Unfortunately a group of naps came out of a side street ahead of me.

“Oy codge, hands out!” The apparent lead boy said tapping a crowbar in his palm while his two pals grinned like piranha.

“I don’t have time to be playing with any French Canadians tonight, boys.” I said without making any indication of advance or retreat. You have to hold your ground with these punks.

“We no French!” the lead boy sneered. “Hands out.”

“When’d you guys move in? This is Keys’ ground.”

“Wrong fence, codge. No Keys here.”

I looked around and under the only working street light I saw tags that told me I was two blocks west of where I thought I was.

“My mistake.” I said.

“Yeah, you mistake. You pay toll.”

“You really think anyone would be green enough to walk the street with paper?”

“We take plastic.”

“Paper or plastic!” one of the other naps chimed in as he pulled a knife.

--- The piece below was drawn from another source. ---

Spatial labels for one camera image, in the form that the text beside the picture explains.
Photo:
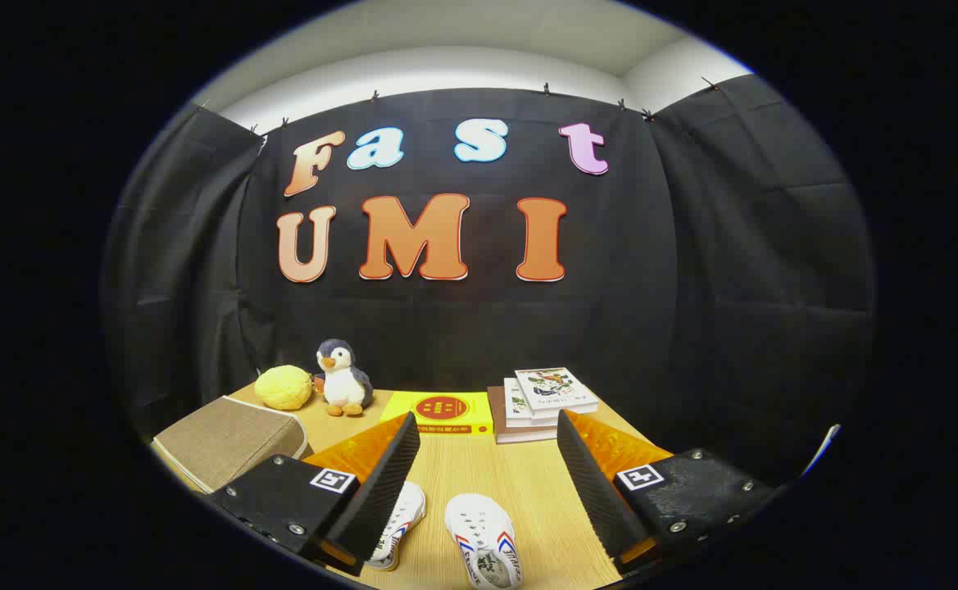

On average I should be able to take two of them, but not three, and especially not when I’ve got bourbon soaked cotton wrapped around my head. At this point there were only two steps I could take to avoid a serious fight, and I hoped I don’t have to use both.

I pulled my sidearm and pointed it at the lead nap. He took a step back but that’s it.

“Time to check out, codge.” he said with what little boys consider bravado.

I responded by flipping a switch to overcharge my gun and fired a blast of green light into the cement in front of him. The smog burnt along the bolts path, the readout on my gun droped by three, and I was instantly sober.

Overcharging is a feature usually available only on law enforcement and military weapons. Basically it makes the gun larger than it should be at the expense of ammo stores and higher maintenance costs. However, the average person can get an overcharge mod done on their gun if they have the right resources and contacts, and are willing to accept the risk of being caught with illegal hardware.

We stood off for a bit while I waited to see if these boys knew that at such a close range a gun is almost useless in a fight. I switched off the overcharge just in case; leaving me with two shots left instead of one.

“Packup.” The lead nap said to his compatriots. “Codge is broke.”

As they walked away, I headed for the closest door inside and wandered around for an hour trying to find my way home like the little lost lamb I was.